编辑:带有部分空行的新解决方案。它避免了连接,但使用了一个窗口函数和一个不同的...
case class a(id:Int,val1:String,val2:String,val3:String,val4:String)
val df1 = sc.parallelize(List(
a(1,null,null,null,null),
a(2,"A2","A21","A31","A41"),
a(3,null,null,null,null))).toDF()
val df2 = sc.parallelize(List(
a(1,"B1",null,"B31","B41"),
a(2,null,null,null,null),
a(3,null,null,null,null))).toDF()
val df3 = sc.parallelize(List(
a(1,"C1","C2","C3","C4"),
a(2,"C11","C12","C13","C14"),
a(3,"C11","C12","C13","C14"))).toDF()
val anyNotNull = df1.columns.tail.map(c => col(c).isNotNull).reduce(_ || _)
val consolidated = {
df1
.filter(anyNotNull)
.withColumn("foo",lit(1))
.unionAll(df2.filter(anyNotNull).withColumn("foo",lit(2)))

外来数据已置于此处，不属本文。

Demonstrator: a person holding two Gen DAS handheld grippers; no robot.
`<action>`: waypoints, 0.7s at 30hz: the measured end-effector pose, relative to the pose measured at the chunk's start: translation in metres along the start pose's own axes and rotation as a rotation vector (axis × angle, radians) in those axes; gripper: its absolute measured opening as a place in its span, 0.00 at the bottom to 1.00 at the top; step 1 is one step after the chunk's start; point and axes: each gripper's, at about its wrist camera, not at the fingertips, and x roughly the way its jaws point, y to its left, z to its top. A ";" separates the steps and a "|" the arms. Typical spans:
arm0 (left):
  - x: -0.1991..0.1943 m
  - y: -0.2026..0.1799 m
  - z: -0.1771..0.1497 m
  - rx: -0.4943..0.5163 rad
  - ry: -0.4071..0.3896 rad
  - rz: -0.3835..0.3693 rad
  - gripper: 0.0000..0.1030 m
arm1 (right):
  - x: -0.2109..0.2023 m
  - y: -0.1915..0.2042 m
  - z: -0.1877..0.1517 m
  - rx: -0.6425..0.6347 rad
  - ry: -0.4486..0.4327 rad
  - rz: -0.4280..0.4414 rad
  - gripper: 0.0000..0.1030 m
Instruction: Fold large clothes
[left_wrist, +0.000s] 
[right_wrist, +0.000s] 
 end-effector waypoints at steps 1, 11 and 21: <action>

.unionAll(df3.filter(anyNotNull).withColumn("foo",lit(3)))
}
scala> finalDF.show()
+---+----+----+----+----+
| id|val1|val2|val3|val4|
+---+----+----+----+----+
| 1| B1|null| B31| B41|
| 1| B1| C2| B31| B41|
| 3| C11| C12| C13| C14|
| 2| A2| A21| A31| A41|
| 2| A2| A21| A31| A41|
+---+----+----+----+----+
val w = Window.partitionBy('id).orderBy('foo)

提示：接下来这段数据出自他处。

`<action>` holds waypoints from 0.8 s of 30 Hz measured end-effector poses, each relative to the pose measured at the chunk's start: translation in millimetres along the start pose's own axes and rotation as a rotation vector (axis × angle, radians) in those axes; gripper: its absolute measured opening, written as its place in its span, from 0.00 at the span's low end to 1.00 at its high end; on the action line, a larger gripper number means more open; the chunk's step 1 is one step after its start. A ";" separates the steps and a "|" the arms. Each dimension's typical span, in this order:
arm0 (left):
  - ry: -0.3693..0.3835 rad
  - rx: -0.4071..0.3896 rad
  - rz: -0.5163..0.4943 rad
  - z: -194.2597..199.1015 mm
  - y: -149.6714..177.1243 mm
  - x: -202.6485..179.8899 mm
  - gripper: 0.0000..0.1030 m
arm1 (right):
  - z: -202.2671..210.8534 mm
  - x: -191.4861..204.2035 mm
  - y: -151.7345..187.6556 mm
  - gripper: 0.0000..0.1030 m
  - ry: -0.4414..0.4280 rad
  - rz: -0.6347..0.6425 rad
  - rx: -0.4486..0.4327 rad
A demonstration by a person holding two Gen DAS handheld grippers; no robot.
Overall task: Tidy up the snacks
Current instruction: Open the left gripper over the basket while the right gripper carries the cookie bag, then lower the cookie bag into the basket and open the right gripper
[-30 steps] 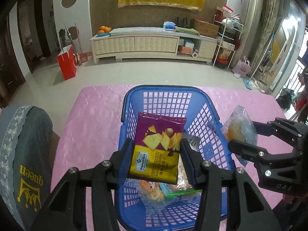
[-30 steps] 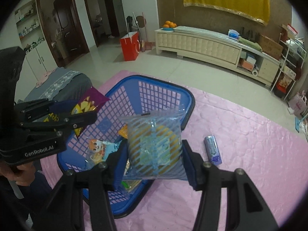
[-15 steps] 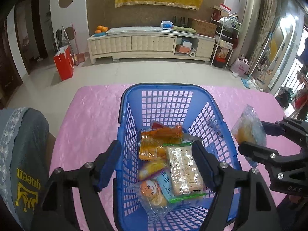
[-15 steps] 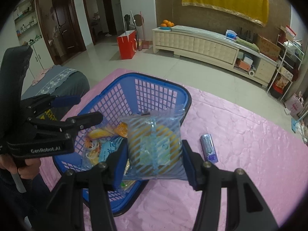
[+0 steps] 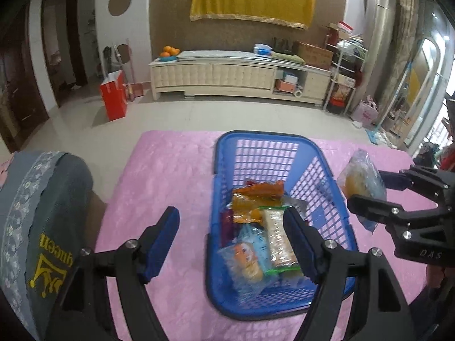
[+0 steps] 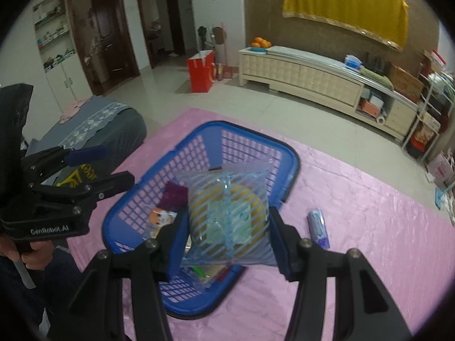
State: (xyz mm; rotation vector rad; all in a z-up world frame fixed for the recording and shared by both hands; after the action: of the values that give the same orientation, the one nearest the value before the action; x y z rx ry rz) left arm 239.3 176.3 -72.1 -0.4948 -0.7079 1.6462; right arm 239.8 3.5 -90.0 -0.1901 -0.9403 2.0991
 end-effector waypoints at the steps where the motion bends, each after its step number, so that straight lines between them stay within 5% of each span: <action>1: -0.006 0.002 0.010 1.2 2.0 4.1 0.71 | -2.6 4.7 -2.3 0.56 -0.007 0.014 0.003; 24: -0.052 0.107 0.029 -37.2 36.9 34.3 0.71 | -103.2 24.3 2.7 0.56 -0.040 0.069 0.235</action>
State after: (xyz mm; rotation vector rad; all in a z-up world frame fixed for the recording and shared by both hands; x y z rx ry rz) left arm 231.0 212.9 -122.2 -0.3889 -0.6492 1.7195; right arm 266.1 77.8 -160.9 -0.0600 -0.7108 2.2644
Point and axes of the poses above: each gripper's, at about its wrist camera, not at the fingertips, and z roughly against the way its jaws point, x to its left, y to its underside, the point moved 6 cm from there along -z, roughly the way its jaws point, and after that the axes turned 10 degrees about -y, right-handed, at the moved point
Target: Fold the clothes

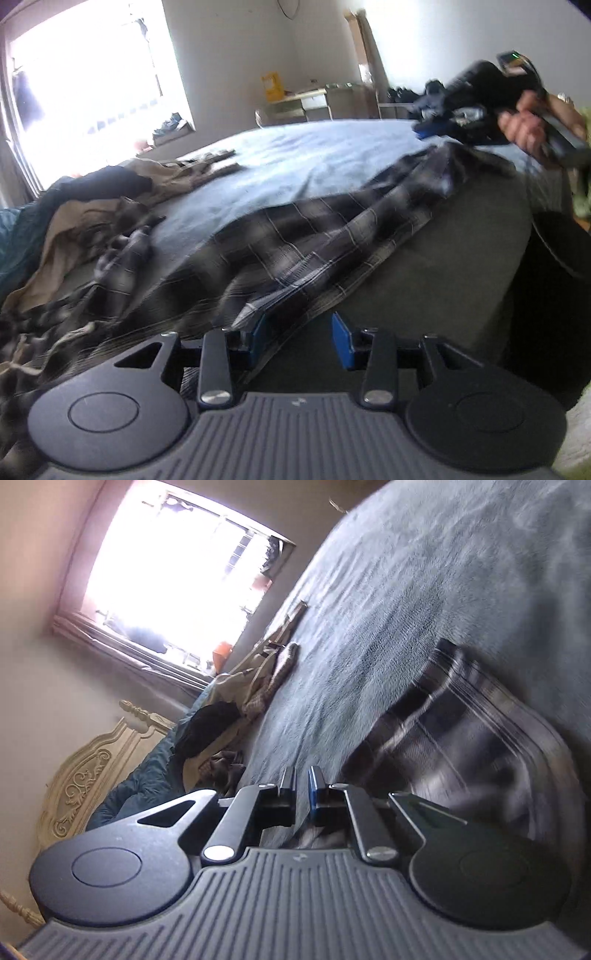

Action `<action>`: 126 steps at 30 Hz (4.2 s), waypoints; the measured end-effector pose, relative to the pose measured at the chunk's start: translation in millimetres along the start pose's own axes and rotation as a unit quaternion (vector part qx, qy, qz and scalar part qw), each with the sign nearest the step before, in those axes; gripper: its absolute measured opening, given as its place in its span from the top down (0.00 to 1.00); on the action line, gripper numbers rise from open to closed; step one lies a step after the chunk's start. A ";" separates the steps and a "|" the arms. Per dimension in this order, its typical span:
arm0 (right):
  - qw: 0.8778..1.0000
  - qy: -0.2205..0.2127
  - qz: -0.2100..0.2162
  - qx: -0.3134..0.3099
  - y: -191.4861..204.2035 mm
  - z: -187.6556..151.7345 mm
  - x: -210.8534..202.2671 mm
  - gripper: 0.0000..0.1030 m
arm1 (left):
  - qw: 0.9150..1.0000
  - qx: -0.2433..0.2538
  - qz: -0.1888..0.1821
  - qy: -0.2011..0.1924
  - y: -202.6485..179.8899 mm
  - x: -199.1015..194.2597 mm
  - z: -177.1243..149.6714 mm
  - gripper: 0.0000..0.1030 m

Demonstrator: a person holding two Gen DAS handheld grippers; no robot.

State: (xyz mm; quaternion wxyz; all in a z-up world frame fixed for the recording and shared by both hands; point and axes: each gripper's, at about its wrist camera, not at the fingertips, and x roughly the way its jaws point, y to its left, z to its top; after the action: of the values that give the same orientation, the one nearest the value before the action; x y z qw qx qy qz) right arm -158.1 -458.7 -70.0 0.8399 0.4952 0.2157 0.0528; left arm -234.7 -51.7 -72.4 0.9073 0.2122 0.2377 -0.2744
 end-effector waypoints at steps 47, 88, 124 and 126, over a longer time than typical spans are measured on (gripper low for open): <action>0.988 -0.121 0.042 -0.090 89.7 85.3 -129.9 0.99 | 0.992 -0.094 -0.078 -0.019 17.0 -7.3 18.0 0.58; 0.987 -0.085 -0.135 -0.020 -47.1 -3.8 -152.2 0.94 | 0.989 -0.117 -0.087 -0.002 17.0 13.0 13.9 0.47; 0.921 -0.034 -0.243 -0.303 -24.0 125.9 39.2 1.00 | 0.986 -0.144 -0.084 0.016 19.7 44.0 24.9 0.46; 0.924 -0.037 -0.268 -0.271 -43.2 129.6 37.3 1.00 | 0.985 -0.149 -0.080 0.016 21.2 42.3 25.1 0.46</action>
State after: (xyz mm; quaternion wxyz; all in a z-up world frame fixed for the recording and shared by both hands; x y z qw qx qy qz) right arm -76.1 -574.0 -64.5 0.9323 0.1737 0.2868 -0.1354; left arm -183.0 -65.4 -70.2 0.8998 0.0590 0.3071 -0.3044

val coalesced = col("id") +: df1.columns.tail.map(c => first(col(c),true).over(w).as(c))
val finalDF = consolidated.select(coalesced:_*).na.drop.distinct
scala> finalDF.show()
+---+----+----+----+----+
| id|val1|val2|val3|val4|
+---+----+----+----+----+
| 1| B1| C2| B31| B41|
| 3| C11| C12| C13| C14|
| 2| A2| A21| A31| A41|
+---+----+----+----+----+
Old solution:
旧解决方案:
If you have only full lines of nullor no null at all, you can do this (edit: the advantage over the other solution is that you avoid the distinct)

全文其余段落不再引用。